While this is was asked about letters in a sentence some reflection should show that this is the visual form of the sensory perception question you are asking.

There is a different and related answer to your question - your personal space. This is special as the area that you can reach and manipulate is learned as if it was part of your body. Coordinated movement in this space is learned as part of your sense of agency.

2 Likes

Matt, you mentioned a WHAT and a WHERE pathway, and you said the solution to my question had to do with them. To confess here: I’m trying to write a blog post on Numenta’s ideas of grid cells and compositionality and so forth, and I have a feeling I’m missing something. Basically that discomfiting ‘feeling’ started with the idea that similar objects should have similar representations (which didn’t seem to be true if location space is different for every object), and then via a Bitking reply I came across Paul Lamb’s observation about feet versus hands. If Feet and Hand sensory areas in the brain don’t have direct lateral communication they probably only communicate via some level higher up (I assume). So that is the motivation for all my questions here. (apart from interest of course)

Do you have any source on using WHAT and WHERE pathways to find a commonality? I had thought that WHERE in Numenta’s theory is solved by layer 6 (at least WHERE in object space) and I had also thought that WHERE is solved in the hippocampus - in egocentric space. But now you are talking about the WHERE and WHAT pathways (which I have come across but vaguely understand) which seem to supplement the other WHERE’s.

To summarize, if the sensory/location paired layers that work with your fingers don’t communicate directly the sensory/location paired layers of your toe, and if the representations from both are different, then you seem to be saying that there is an additional answer to this, which lies in the WHAT and WHERE pathway, which finds a commonality between the two. I do not grok that yet.
Thanks.

To make this clear, this is not about the layers in a given section of cortex, this is about how the areas of the cortex are connected together with projecting fiber tracts.

Check this reference on the WHAT and WHERE streams starts with the seventh reference link:

1 Like

I have another perspective on this:

Consider the neocortex / thalamus. In the very beginning, it discovers it is connected to some new hardware some people call baby. It has all kinds of appendages the neocorex needs to learn. Some are fixed (nose, ears), others are flexible (arms, legs) and some become disconnected some time (pacifier, diaper, floor, mother).

To the brain, my body is an object. Or a set of objects that interact with other objects. It must be. From the point of view of a central processing unit with connectivity to external input, there is no other way to process all this information but to treat it all the same way.

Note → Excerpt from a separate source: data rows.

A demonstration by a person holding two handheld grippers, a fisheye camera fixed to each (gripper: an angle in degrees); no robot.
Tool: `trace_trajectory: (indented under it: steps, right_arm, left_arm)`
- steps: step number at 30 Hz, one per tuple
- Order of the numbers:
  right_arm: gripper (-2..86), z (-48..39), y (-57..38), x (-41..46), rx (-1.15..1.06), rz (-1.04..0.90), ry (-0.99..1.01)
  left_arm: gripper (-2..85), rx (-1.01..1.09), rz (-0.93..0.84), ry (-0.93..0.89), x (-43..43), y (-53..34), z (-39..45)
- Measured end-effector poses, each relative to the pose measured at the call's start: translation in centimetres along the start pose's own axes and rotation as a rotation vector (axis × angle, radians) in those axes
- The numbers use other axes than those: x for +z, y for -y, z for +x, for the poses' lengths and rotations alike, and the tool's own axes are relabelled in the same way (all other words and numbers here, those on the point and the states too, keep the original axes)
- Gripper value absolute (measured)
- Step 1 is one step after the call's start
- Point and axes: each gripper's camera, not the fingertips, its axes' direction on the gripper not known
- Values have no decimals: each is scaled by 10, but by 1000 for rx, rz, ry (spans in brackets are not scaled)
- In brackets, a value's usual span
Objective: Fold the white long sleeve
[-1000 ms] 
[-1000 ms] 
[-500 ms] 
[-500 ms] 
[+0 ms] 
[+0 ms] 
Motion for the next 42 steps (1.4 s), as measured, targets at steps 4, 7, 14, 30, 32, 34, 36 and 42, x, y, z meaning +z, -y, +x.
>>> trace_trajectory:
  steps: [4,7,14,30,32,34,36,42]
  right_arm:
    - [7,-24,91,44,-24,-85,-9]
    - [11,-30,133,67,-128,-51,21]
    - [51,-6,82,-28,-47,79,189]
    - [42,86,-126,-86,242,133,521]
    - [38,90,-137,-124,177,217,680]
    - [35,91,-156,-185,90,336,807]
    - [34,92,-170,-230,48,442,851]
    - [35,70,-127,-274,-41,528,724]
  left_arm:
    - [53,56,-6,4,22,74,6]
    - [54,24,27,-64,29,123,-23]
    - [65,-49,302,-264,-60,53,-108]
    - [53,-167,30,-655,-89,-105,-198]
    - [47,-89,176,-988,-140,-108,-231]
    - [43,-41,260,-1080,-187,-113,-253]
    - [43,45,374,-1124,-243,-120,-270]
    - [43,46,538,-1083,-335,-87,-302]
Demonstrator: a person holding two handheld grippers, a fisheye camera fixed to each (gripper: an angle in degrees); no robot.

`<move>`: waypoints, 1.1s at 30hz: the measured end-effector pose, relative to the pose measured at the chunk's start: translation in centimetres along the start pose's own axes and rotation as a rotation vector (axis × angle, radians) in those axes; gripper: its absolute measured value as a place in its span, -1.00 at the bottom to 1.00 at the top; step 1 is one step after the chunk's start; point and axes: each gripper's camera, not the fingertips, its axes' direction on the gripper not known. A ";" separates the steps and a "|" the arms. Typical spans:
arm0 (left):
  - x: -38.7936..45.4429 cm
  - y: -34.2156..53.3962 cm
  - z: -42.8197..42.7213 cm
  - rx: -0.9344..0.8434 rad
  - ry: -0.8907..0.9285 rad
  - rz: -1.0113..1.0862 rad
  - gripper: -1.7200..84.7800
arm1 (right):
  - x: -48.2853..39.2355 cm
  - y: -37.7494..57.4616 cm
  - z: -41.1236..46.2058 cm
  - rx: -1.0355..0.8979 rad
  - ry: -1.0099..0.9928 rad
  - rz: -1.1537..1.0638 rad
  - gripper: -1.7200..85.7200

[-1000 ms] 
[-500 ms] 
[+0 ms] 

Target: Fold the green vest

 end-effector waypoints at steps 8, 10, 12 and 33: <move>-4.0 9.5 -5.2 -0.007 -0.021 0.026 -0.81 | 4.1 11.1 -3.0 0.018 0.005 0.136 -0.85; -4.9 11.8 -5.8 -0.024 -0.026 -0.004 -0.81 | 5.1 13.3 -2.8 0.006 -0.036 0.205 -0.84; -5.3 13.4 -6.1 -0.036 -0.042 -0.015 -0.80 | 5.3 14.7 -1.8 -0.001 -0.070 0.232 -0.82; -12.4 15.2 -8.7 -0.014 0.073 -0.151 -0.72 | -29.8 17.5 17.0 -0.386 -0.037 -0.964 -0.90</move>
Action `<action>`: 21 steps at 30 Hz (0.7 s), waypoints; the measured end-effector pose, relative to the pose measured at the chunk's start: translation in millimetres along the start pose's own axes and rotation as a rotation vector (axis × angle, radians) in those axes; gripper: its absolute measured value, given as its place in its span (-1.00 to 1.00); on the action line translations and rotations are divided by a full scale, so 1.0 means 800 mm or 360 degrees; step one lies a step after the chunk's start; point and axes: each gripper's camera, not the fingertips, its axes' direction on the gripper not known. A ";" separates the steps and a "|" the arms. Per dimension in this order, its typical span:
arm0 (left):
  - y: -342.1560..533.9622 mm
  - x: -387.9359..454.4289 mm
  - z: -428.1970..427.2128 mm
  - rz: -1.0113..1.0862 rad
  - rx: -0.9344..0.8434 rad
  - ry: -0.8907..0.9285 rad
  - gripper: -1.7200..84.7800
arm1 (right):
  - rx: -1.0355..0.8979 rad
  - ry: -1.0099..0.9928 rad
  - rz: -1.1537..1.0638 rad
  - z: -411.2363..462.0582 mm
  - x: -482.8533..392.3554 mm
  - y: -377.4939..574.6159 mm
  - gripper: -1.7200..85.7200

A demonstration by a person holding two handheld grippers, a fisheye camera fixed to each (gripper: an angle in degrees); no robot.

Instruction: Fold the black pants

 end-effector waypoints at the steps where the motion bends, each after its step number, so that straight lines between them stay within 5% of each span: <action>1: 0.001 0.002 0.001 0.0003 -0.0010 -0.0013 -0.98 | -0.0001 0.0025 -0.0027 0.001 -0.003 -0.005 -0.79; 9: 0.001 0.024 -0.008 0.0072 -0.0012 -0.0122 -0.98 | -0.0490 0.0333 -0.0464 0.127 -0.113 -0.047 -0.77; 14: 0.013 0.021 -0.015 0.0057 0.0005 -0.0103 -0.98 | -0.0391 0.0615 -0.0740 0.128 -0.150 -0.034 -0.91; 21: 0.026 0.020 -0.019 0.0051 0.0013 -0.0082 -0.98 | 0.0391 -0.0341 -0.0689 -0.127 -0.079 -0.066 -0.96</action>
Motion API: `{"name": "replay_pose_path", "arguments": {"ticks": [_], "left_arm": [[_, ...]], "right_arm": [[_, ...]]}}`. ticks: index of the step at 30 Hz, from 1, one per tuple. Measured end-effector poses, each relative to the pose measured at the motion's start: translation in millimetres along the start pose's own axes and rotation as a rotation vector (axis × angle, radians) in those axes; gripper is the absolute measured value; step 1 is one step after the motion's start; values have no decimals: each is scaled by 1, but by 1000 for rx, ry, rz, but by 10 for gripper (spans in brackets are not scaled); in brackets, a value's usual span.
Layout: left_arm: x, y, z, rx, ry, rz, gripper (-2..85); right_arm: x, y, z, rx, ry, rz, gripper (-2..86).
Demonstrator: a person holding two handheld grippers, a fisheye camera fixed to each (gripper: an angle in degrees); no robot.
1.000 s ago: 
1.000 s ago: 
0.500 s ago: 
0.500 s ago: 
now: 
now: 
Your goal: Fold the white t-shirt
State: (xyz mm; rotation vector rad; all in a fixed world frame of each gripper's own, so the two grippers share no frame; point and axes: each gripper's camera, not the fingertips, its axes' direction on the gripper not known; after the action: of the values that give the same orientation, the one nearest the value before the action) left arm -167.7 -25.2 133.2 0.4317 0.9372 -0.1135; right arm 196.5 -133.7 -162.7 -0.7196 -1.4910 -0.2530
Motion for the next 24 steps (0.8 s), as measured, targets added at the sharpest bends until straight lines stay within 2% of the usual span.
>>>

The grid cells and displacement cells that help me orient my fingertip must be the same kind as for the tool I am currently using (toothpick). The violin player, who studies 4+ hours a day, must have a brain that knows her violin almost litterally as the back of her hand. To the soccer player, a football is part of his body, even when it is detached. (At least as long as it is in his vicinity).

So, this makes me wonder whether there is a difference between egocentric and allocentric space at all? You are not your body. You are a product of your brain, that considers the world as a collection of objects, including your body.

1 Like

Personal space is that region that you can interact with. Peripersonal space is special because you have learned how all of your senses interact with it.
As far as ego vs allo - for the somatic-sensory sense this is bound to your kinematic body chain to your supporting structures and the “other end” of your vestibular sensory system. “Out there” is the frame of reference you orient to.

I do some animation and the kinematic figure animation is a hard bit to get right. One of the todo items is to try running this with a ANN and see if I can get this to look more natural. This potential project has driven my attention to this aspect of neural networks for years. The project does not get done but it has driven the reading of many books and papers.